Church leaders urge African Americans to stay healthy to survive the pandemic. American United Methodist black church leaders issued a call to action in the fight against COVID-19.

African Americans are dying from the disease at a disproportionate rate in the U.S. African Americans seem to be losing many lives stating congregations must take social distancing and other safety guidelines seriously.

Black churches are staying connected with their community churches as they are terrified of Covid-19. The report shows that at least 80% of people who died were African American people in Chicago while the African American population in the city is as low as 30 %.

"We are uninsured, underinsured, low income or possess many of the pre-existing health conditions that are high risk," he said.

"It is real, I pray everyone takes it seriously," he said. "We must adhere to guidelines. There is a thin line between faith and foolishness."

 "It is such a blessing to be in connection with colleagues, we share sermons, virtual meet and greets ... I have gotten closer to colleagues; we pray for one another.

Within the disaster, African Americans are currently staying connected with their community. 

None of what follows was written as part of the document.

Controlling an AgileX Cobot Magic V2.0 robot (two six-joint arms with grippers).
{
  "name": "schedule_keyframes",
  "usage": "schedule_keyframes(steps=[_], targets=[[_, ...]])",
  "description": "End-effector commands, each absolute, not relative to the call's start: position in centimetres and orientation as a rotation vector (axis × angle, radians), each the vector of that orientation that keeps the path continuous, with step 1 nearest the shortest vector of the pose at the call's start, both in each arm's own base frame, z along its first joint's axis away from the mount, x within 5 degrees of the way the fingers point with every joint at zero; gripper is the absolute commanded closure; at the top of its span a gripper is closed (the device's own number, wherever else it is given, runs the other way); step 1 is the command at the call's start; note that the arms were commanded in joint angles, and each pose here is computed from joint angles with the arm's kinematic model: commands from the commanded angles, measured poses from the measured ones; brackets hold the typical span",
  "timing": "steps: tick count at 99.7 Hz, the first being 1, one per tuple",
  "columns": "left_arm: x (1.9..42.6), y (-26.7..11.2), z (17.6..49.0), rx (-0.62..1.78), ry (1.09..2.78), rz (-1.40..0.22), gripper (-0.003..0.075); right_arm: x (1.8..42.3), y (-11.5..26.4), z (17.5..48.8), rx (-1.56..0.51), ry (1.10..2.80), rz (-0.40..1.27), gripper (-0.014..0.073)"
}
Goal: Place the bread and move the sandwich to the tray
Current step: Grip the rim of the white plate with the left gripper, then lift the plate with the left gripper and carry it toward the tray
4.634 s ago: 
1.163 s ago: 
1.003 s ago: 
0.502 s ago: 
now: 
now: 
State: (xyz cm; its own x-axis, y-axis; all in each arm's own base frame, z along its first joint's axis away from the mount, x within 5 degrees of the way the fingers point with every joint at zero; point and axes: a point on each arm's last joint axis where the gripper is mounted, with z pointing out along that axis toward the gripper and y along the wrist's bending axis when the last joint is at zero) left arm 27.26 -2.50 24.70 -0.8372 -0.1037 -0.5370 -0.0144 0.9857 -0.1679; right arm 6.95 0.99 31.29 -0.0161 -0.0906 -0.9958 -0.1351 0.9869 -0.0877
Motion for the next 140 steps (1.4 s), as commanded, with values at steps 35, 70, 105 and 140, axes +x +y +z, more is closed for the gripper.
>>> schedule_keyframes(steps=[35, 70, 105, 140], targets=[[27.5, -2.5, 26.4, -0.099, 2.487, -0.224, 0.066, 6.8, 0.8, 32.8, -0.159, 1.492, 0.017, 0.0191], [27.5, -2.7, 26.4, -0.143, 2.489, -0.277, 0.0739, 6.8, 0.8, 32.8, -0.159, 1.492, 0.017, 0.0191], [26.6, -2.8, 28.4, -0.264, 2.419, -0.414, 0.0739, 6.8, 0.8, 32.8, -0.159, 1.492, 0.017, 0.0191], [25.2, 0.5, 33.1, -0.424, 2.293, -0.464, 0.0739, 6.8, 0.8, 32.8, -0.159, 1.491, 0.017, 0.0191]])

"God is using this time to get people more connected."

Meanwhile the pandemic, African Americans are strongly encouraged by their community church and have faith to believe that the world will be normalized. Although they are afraid, they remind themselves that they are vulnerable people. 

"So much of our ministry is focused on the physical building, now we are not in a building," he said. "We are not physically together but we can stay emotionally attached now more than ever."

"These men and women are so vulnerable; they need very basic things. You don't know Jesus is all you need, until Jesus is all you got," she said.

"COVID-19 has been a changemaker. The challenge is to do life and ministry in new ways," said the Rev. Michael Bowie, incoming director of SBC21.